- What you need to do: From the records below, set down exactly the lines starting with the line that contains "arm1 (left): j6" and going on through the line that contains "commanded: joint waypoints". Nothing else is wanted.

- Source data:
- Opening Delimiter -

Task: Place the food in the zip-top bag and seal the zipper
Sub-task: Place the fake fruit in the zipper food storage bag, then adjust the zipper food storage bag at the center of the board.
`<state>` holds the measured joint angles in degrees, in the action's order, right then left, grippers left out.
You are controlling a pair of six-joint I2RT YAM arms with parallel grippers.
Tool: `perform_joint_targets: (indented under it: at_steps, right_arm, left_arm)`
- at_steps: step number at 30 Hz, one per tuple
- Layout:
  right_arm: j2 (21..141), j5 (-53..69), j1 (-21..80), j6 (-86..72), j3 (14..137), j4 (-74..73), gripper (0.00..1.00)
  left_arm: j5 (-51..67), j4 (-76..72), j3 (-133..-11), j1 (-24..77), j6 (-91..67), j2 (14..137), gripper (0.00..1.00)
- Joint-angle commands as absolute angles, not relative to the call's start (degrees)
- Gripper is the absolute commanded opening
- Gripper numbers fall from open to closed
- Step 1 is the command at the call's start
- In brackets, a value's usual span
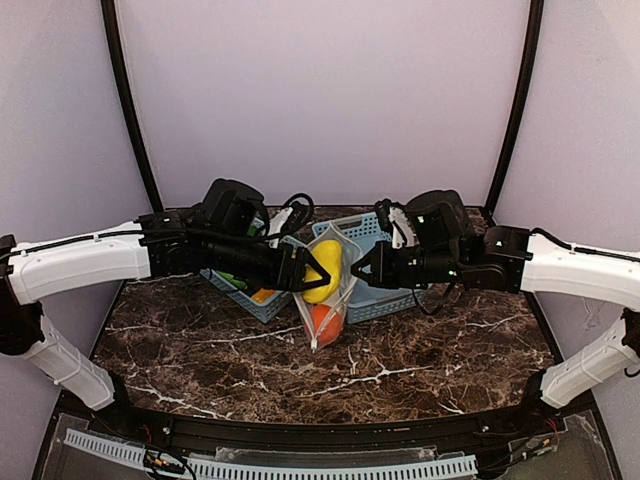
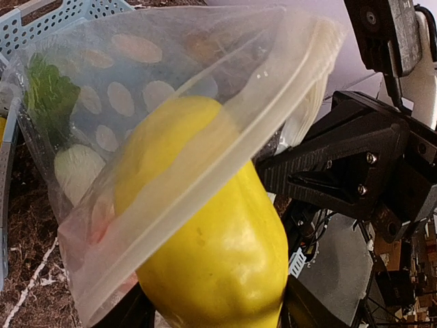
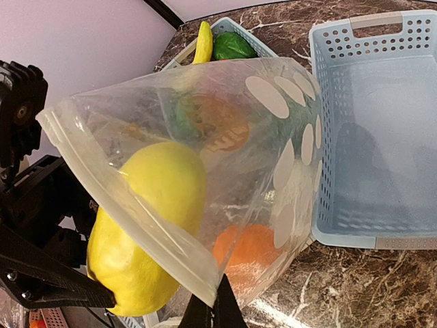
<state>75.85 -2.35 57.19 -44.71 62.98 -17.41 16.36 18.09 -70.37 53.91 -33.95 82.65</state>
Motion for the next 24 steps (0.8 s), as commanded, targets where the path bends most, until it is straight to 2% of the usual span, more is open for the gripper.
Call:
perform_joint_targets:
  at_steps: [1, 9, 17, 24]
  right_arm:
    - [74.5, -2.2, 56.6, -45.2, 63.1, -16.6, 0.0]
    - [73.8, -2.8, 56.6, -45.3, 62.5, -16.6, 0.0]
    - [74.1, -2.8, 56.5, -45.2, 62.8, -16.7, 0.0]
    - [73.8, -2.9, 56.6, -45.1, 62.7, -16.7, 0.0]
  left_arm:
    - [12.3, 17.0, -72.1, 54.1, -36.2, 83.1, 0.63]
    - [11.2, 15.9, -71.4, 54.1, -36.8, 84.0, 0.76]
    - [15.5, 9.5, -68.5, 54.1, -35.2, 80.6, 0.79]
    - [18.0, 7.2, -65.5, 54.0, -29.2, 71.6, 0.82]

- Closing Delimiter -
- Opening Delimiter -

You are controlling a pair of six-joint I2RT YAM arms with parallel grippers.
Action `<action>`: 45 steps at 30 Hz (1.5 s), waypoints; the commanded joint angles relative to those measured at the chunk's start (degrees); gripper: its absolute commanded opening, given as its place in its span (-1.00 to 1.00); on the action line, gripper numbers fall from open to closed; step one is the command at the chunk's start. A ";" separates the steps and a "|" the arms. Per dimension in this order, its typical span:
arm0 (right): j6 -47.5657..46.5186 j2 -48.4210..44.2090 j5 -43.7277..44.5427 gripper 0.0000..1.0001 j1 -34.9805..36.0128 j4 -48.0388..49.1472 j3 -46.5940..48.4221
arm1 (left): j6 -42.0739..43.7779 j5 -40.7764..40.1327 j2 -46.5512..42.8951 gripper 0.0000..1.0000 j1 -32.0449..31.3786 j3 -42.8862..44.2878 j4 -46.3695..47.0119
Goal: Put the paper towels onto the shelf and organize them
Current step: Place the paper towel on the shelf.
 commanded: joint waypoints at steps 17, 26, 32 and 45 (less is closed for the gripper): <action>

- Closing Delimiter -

- Written response:
arm1 (left): j6 -42.0739..43.7779 j5 -40.7764..40.1327 j2 -46.5512..42.8951 gripper 0.0000..1.0000 j1 -32.0449..31.3786 j3 -42.8862..44.2878 j4 -46.3695..47.0119
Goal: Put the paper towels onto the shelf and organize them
Current step: Place the paper towel on the shelf.
 commanded: joint waypoints at steps 17, 26, 32 and 45 (less is closed for the gripper): <action>

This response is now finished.